EXERCISE GOAL: Tally up how many lines in the listing below contain the string "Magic", and give only the total.

SOURCE INFORMATION:

================

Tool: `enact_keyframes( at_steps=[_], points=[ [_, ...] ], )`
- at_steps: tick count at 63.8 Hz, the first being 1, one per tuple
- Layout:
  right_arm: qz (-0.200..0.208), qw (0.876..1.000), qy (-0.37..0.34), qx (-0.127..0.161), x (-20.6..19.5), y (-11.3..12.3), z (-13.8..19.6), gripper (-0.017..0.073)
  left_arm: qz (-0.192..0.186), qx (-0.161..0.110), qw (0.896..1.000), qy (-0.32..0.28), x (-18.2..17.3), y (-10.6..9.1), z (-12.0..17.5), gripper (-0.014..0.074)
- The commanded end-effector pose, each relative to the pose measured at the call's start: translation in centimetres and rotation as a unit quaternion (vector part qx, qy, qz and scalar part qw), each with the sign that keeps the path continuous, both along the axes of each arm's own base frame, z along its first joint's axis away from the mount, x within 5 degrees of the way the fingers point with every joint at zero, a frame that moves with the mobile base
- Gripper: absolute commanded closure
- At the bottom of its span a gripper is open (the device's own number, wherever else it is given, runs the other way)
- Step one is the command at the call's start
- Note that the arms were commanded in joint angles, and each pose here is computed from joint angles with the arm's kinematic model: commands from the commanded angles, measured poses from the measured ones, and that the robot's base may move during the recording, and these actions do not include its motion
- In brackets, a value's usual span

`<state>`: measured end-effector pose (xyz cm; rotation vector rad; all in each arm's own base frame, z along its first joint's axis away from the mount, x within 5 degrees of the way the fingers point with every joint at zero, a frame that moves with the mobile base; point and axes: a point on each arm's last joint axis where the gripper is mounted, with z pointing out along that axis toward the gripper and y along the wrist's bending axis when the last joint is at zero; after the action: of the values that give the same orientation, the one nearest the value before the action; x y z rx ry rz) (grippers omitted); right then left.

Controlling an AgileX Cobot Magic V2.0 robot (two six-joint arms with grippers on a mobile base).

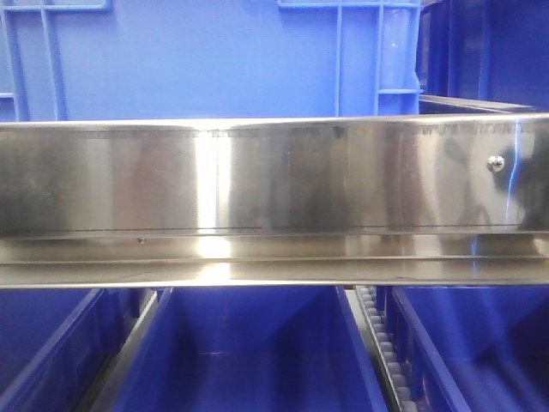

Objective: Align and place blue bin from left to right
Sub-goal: 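Close both grippers on the rim of the blue bin on the upper shelf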

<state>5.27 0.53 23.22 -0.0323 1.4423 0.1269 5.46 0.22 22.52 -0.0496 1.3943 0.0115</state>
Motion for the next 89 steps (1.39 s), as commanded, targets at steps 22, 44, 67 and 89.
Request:
enact_keyframes(
  at_steps=[22, 44, 67, 89],
  points=[
    [0.054, 0.997, -0.015, 0.048, -3.6, 0.5, 15.6, 0.0257, 0.004, 0.0, 1.0, 0.022, -2.9, 0.0, 13.8, 0.0228],
    [0.076, 0.995, 0.054, 0.033, 0.9, 1.3, 20.4, -0.0009, -0.027, -0.008, 0.998, 0.054, 1.1, -0.2, 21.1, 0.0091],
    [0.212, 0.962, 0.17, -0.031, 6.9, 5.5, 26.7, -0.0009, -0.078, 0.021, 0.978, 0.19, 8.0, -2.0, 25.0, 0.0091],
    [0.154, 0.935, 0.307, -0.086, 15.5, 9.6, 27.1, -0.0009, -0.074, 0.037, 0.955, 0.285, 15.5, -3.7, 28.1, 0.0096]
  ],
)
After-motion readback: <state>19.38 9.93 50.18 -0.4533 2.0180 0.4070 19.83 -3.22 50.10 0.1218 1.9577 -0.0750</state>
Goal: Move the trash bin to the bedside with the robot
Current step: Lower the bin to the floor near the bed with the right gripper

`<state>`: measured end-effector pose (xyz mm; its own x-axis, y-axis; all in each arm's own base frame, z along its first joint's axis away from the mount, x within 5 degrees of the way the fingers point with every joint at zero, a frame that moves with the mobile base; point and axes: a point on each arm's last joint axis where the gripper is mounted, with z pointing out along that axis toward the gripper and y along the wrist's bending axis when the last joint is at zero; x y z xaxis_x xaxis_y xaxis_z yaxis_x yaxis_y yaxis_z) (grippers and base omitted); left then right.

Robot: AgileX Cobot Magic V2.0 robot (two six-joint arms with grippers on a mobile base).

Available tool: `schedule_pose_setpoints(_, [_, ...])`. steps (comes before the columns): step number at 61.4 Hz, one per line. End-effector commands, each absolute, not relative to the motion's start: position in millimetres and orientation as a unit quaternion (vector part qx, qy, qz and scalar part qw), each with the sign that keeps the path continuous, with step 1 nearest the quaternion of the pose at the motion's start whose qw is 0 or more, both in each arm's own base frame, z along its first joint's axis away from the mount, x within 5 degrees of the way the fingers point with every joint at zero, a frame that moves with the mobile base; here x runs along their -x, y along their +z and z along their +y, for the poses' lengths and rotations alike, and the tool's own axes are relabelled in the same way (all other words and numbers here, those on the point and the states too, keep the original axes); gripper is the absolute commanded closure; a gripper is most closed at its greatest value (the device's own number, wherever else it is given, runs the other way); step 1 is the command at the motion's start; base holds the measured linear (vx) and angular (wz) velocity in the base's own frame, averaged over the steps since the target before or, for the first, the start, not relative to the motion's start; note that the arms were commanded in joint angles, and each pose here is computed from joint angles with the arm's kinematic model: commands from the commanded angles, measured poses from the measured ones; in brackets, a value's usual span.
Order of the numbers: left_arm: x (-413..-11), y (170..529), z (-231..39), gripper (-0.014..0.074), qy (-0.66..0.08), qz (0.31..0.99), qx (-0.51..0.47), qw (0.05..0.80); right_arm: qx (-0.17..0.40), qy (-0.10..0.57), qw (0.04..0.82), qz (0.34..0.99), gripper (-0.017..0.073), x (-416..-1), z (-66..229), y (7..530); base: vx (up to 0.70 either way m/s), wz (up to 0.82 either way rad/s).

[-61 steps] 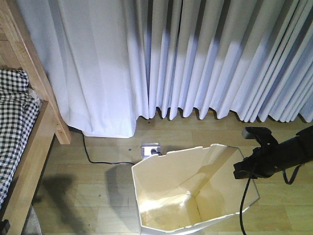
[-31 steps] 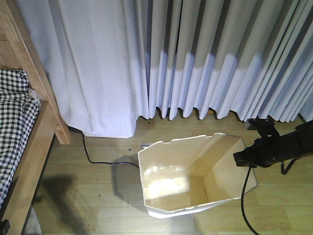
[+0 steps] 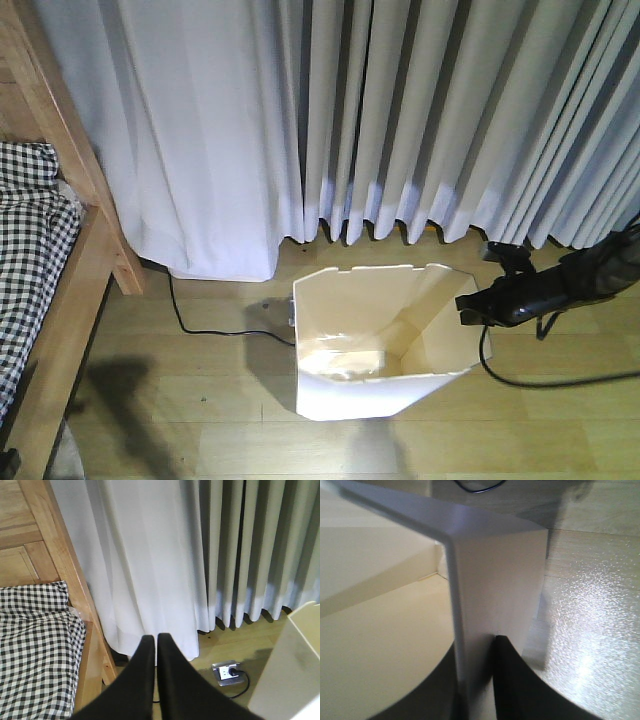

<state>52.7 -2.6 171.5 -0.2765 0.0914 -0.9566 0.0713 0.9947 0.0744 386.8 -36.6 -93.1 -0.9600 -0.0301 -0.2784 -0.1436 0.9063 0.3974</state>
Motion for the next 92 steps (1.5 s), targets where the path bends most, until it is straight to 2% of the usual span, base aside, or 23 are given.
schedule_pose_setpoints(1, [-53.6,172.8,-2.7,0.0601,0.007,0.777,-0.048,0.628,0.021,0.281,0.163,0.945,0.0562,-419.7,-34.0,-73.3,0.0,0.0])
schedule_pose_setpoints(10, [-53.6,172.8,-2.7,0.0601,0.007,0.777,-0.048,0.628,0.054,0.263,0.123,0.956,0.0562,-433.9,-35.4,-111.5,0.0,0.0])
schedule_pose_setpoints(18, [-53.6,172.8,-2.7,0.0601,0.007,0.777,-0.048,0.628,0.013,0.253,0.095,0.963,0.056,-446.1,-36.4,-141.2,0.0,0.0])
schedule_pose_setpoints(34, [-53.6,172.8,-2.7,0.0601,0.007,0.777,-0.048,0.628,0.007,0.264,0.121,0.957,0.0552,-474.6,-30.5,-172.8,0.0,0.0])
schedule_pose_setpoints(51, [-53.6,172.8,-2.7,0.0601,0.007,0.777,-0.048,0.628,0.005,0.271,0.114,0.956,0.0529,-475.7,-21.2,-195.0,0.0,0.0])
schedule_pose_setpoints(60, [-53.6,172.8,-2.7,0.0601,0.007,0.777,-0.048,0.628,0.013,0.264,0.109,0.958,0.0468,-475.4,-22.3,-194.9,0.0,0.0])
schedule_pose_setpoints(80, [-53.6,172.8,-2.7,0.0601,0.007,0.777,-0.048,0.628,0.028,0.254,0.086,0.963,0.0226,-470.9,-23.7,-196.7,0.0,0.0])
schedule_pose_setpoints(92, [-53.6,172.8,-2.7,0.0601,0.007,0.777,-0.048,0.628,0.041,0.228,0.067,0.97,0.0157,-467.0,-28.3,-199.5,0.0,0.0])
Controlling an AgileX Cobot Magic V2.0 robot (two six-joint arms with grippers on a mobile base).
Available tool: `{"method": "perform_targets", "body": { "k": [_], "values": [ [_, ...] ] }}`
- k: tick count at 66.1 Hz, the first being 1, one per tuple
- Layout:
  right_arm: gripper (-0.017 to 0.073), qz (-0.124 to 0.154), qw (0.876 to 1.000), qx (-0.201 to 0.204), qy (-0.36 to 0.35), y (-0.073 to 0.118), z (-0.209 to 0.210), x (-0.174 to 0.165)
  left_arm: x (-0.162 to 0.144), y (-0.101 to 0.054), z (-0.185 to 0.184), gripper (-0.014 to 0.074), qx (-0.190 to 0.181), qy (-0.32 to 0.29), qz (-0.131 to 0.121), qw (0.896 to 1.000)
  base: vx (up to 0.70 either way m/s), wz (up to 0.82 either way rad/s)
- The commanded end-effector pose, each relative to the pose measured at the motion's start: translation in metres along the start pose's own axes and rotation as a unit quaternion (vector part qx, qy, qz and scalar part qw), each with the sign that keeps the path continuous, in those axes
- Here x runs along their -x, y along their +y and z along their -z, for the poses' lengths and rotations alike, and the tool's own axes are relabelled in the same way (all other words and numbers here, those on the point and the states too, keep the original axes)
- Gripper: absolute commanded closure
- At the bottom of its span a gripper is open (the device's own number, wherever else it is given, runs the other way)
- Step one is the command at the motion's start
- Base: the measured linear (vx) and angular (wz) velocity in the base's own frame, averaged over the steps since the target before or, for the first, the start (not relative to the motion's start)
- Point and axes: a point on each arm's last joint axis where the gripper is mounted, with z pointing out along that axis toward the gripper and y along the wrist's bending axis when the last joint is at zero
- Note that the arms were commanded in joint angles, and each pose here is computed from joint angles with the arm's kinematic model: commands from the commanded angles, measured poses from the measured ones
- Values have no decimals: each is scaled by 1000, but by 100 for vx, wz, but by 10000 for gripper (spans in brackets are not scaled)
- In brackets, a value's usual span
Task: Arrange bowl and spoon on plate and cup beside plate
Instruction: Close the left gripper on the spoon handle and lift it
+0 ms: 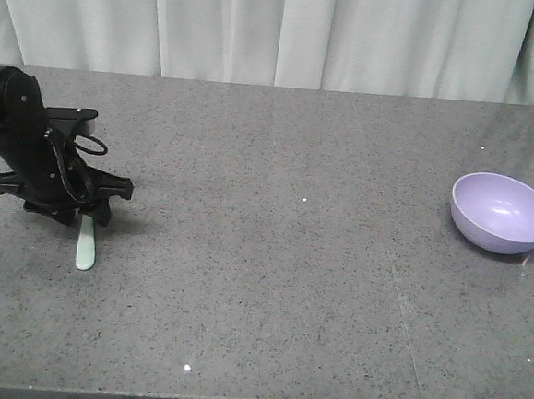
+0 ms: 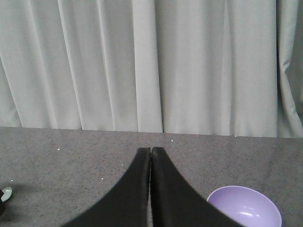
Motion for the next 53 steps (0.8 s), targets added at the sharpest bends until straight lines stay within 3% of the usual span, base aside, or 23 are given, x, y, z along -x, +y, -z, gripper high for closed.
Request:
{"method": "perform_targets", "body": {
  "k": [1,26,34,50,53],
  "values": [
    [561,1,999,-10,-42,-2,1,14,-12,0,-15,217,8,69,5,998,0,0],
    [561,0,999,-10,-42,-2,1,14,-20,3,-27,259,21,128,3,992,0,0],
    [561,0,999,-10,-42,-2,1,14,-22,5,-27,345,30,139,-2,990,0,0],
    [561,0,999,-10,-42,-2,1,14,-25,8,-26,603,43,155,-21,987,0,0],
    [561,0,999,-10,-42,-2,1,14,-25,8,-26,602,42,157,-25,986,0,0]
  ]
}}
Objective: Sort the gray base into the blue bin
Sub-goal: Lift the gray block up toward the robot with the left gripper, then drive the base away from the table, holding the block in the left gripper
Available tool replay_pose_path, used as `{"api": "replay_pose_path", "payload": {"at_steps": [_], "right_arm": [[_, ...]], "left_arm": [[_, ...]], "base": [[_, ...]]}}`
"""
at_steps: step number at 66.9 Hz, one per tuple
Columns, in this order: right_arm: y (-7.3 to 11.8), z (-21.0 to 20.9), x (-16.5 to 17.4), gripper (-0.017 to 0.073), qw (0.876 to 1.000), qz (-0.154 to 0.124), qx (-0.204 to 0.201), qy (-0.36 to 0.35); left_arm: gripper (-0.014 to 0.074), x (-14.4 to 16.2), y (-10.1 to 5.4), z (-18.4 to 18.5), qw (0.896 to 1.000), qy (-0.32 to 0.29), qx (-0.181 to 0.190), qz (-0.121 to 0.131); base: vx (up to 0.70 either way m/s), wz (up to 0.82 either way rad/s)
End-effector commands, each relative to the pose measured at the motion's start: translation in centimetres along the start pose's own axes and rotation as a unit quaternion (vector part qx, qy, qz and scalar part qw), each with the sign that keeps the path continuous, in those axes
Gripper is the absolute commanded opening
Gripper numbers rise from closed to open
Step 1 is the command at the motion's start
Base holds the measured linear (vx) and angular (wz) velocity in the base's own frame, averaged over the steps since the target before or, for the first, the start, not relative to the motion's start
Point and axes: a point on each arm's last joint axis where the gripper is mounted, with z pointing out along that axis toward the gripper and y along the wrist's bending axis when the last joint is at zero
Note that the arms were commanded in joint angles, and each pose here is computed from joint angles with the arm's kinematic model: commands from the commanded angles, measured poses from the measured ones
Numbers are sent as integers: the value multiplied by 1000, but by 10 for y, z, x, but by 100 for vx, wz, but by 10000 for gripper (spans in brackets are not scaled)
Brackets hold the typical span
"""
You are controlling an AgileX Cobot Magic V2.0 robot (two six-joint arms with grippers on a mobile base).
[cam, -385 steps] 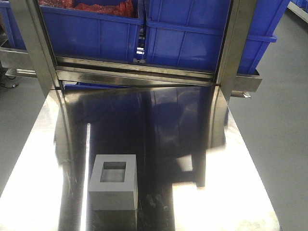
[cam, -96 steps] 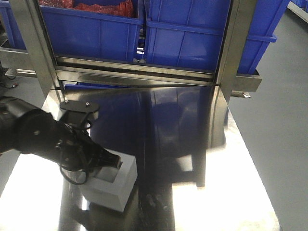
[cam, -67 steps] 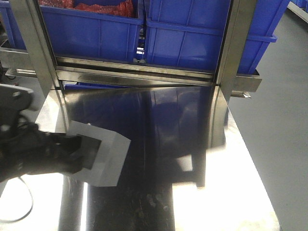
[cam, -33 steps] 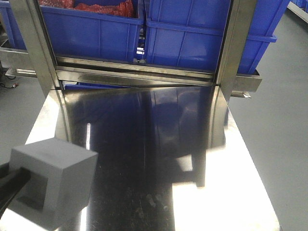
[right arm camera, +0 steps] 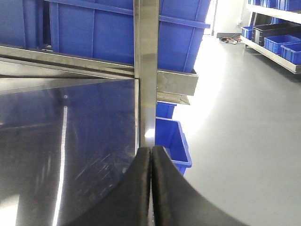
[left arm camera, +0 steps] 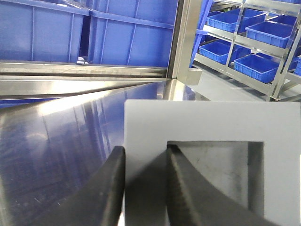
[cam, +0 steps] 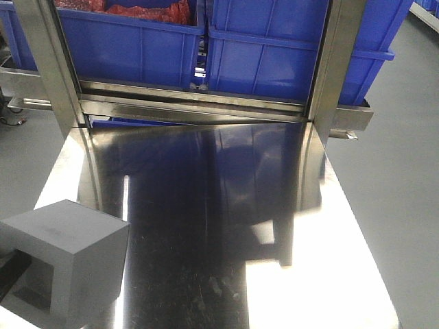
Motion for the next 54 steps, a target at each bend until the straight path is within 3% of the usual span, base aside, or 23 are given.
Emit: {"api": "replay_pose_path", "payload": {"at_steps": [1,54], "right_arm": [[0,0,-6,-5,999,-10,2,-40],[0,0,-6,-5,999,-10,2,-40]], "left_arm": [[-8,-20,-4,-2,998,-65,18,-8],[-7,-20,-4,-2,998,-65,18,-8]], "base": [[0,0],[0,-1]]}}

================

TASK RESPONSE: 4